**Exercise aim:** Reproduce the entries. Each one must match the original exactly.

(Stored data)

....................

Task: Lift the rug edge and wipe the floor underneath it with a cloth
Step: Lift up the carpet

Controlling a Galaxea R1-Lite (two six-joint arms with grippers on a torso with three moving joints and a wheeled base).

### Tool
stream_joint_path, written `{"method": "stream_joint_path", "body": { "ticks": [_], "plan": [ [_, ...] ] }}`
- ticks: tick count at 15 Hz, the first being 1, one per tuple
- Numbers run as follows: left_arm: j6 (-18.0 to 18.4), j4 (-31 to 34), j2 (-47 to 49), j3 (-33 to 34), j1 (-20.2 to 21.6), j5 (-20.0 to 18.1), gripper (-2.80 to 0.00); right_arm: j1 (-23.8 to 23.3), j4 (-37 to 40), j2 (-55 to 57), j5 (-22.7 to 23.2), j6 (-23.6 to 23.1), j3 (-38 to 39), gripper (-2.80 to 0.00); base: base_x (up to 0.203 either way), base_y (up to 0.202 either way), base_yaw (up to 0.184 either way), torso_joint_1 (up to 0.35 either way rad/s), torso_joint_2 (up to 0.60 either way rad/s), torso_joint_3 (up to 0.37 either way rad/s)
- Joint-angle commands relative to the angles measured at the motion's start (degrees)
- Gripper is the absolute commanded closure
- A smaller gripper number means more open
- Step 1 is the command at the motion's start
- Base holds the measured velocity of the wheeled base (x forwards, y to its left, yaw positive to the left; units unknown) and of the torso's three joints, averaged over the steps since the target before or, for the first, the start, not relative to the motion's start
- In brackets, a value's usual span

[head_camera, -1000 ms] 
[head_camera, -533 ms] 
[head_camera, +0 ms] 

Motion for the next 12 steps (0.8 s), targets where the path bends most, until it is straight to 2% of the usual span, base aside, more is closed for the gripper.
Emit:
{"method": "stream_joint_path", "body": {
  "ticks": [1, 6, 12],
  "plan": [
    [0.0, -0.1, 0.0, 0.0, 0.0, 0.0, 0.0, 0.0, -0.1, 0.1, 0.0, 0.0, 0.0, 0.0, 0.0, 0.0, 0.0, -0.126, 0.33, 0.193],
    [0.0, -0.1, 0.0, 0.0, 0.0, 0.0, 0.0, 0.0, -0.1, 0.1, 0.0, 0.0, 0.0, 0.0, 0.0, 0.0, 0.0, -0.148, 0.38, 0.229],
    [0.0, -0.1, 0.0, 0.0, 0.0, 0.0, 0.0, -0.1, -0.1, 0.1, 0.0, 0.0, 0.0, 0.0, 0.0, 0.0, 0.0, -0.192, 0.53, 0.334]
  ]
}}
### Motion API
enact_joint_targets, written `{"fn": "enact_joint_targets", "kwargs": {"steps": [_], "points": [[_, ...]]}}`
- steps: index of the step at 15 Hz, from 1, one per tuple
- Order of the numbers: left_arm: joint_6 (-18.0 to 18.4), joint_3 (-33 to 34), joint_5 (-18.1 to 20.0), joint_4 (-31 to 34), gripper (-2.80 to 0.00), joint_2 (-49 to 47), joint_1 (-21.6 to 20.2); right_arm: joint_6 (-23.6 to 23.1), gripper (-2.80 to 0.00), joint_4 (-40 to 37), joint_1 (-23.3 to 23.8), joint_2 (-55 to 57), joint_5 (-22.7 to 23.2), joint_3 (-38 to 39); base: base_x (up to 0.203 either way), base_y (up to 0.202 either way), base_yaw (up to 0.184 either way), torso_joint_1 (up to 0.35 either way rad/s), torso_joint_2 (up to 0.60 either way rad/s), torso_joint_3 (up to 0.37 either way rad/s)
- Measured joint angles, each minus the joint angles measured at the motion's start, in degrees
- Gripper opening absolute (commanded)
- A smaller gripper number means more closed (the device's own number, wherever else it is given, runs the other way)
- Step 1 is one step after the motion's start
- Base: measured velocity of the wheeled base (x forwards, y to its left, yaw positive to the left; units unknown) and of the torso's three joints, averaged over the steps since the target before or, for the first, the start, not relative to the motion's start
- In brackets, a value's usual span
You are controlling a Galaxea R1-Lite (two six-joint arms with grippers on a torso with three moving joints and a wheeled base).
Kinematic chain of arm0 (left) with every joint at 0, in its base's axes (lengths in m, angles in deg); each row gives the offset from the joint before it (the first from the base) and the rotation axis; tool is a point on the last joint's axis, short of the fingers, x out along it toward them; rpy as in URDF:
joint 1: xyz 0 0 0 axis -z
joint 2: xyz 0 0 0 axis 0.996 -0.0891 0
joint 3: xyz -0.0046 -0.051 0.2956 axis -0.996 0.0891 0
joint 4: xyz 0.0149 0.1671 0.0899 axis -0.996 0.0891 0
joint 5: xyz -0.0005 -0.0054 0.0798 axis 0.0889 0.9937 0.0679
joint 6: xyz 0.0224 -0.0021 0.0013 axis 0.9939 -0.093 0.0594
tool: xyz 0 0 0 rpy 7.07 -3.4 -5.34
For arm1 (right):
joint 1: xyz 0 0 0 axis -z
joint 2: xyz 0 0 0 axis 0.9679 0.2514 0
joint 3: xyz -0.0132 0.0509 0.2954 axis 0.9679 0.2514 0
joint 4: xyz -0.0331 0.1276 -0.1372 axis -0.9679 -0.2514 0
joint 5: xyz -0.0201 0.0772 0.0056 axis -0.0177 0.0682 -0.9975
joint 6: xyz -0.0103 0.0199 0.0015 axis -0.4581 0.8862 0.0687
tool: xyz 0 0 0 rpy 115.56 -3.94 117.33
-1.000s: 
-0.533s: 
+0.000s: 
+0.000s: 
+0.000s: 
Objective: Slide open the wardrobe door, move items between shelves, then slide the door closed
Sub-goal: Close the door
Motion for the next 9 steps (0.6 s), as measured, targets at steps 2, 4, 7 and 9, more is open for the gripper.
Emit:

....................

**Expected answer:**
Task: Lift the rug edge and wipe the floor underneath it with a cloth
Step: Lift up the carpet

Controlling a Galaxea R1-Lite (two six-joint arms with grippers on a torso with three moving joints and a wheeled base).

### Tool
stream_joint_path, written `{"method": "stream_joint_path", "body": { "ticks": [_], "plan": [ [_, ...] ] }}`
- ticks: tick count at 15 Hz, the first being 1, one per tuple
- Numbers run as follows: left_arm: j6 (-18.0 to 18.4), j4 (-31 to 34), j2 (-47 to 49), j3 (-33 to 34), j1 (-20.2 to 21.6), j5 (-20.0 to 18.1), gripper (-2.80 to 0.00); right_arm: j1 (-23.8 to 23.3), j4 (-37 to 40), j2 (-55 to 57), j5 (-22.7 to 23.2), j6 (-23.6 to 23.1), j3 (-38 to 39), gripper (-2.80 to 0.00); base: base_x (up to 0.203 either way), base_y (up to 0.202 either way), base_yaw (up to 0.184 either way), torso_joint_1 (up to 0.35 either way rad/s), torso_joint_2 (up to 0.60 either way rad/s), torso_joint_3 (up to 0.37 either way rad/s)
- Joint-angle commands relative to the angles measured at the motion's start (degrees)
- Gripper is the absolute commanded closure
- A smaller gripper number means more open
- Step 1 is the command at the motion's start
- Base holds the measured velocity of the wheeled base (x forwards, y to its left, yaw positive to the left; units unknown) and of the torso's three joints, averaged over the steps since the target before or, for the first, the start, not relative to the motion's start
- In brackets, a value's usual span

[head_camera, -1000 ms] 
[head_camera, -533 ms] 
[head_camera, +0 ms] 

Motion for the next 12 steps (0.8 s), targets where the path bends most, until it is straight to 2% of the usual span, base aside, more is closed for the gripper.
Emit:
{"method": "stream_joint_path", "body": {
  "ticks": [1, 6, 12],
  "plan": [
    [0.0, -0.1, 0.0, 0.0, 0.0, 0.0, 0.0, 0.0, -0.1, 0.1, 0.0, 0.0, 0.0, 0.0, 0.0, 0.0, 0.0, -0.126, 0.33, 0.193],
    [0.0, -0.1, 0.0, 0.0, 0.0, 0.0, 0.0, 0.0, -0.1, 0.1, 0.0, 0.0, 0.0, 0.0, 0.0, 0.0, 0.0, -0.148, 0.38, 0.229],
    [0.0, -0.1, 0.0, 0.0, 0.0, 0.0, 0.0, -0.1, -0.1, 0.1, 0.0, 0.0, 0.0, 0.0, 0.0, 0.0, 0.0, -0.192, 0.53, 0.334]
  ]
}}
### Motion API
enact_joint_targets, written `{"fn": "enact_joint_targets", "kwargs": {"steps": [_], "points": [[_, ...]]}}`
- steps: index of the step at 15 Hz, from 1, one per tuple
- Order of the numbers: left_arm: joint_6 (-18.0 to 18.4), joint_3 (-33 to 34), joint_5 (-18.1 to 20.0), joint_4 (-31 to 34), gripper (-2.80 to 0.00), joint_2 (-49 to 47), joint_1 (-21.6 to 20.2); right_arm: joint_6 (-23.6 to 23.1), gripper (-2.80 to 0.00), joint_4 (-40 to 37), joint_1 (-23.3 to 23.8), joint_2 (-55 to 57), joint_5 (-22.7 to 23.2), joint_3 (-38 to 39); base: base_x (up to 0.203 either way), base_y (up to 0.202 either way), base_yaw (up to 0.184 either way), torso_joint_1 (up to 0.35 either way rad/s), torso_joint_2 (up to 0.60 either way rad/s), torso_joint_3 (up to 0.37 either way rad/s)
- Measured joint angles, each minus the joint angles measured at the motion's start, in degrees
- Gripper opening absolute (commanded)
- A smaller gripper number means more closed (the device's own number, wherever else it is given, runs the other way)
- Step 1 is one step after the motion's start
- Base: measured velocity of the wheeled base (x forwards, y to its left, yaw positive to the left; units unknown) and of the torso's three joints, averaged over the steps since the target before or, for the first, the start, not relative to the motion's start
- In brackets, a value's usual span
You are controlling a Galaxea R1-Lite (two six-joint arms with grippers on a torso with three moving joints and a wheeled base).
Kinematic chain of arm0 (left) with every joint at 0, in its base's axes (lengths in m, angles in deg); each row gives the offset from the joint before it (the first from the base) and the rotation axis; tool is a point on the last joint's axis, short of the fingers, x out along it toward them; rpy as in URDF:
joint 1: xyz 0 0 0 axis -z
joint 2: xyz 0 0 0 axis 0.996 -0.0891 0
joint 3: xyz -0.0046 -0.051 0.2956 axis -0.996 0.0891 0
joint 4: xyz 0.0149 0.1671 0.0899 axis -0.996 0.0891 0
joint 5: xyz -0.0005 -0.0054 0.0798 axis 0.0889 0.9937 0.0679
joint 6: xyz 0.0224 -0.0021 0.0013 axis 0.9939 -0.093 0.0594
tool: xyz 0 0 0 rpy 7.07 -3.4 -5.34
For arm1 (right):
joint 1: xyz 0 0 0 axis -z
joint 2: xyz 0 0 0 axis 0.9679 0.2514 0
joint 3: xyz -0.0132 0.0509 0.2954 axis 0.9679 0.2514 0
joint 4: xyz -0.0331 0.1276 -0.1372 axis -0.9679 -0.2514 0
joint 5: xyz -0.0201 0.0772 0.0056 axis -0.0177 0.0682 -0.9975
joint 6: xyz -0.0103 0.0199 0.0015 axis -0.4581 0.8862 0.0687
tool: xyz 0 0 0 rpy 115.56 -3.94 117.33
-1.000s: 
-0.533s: 
+0.000s: 
+0.000s: 
+0.000s: 
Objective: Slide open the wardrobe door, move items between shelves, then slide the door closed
Sub-goal: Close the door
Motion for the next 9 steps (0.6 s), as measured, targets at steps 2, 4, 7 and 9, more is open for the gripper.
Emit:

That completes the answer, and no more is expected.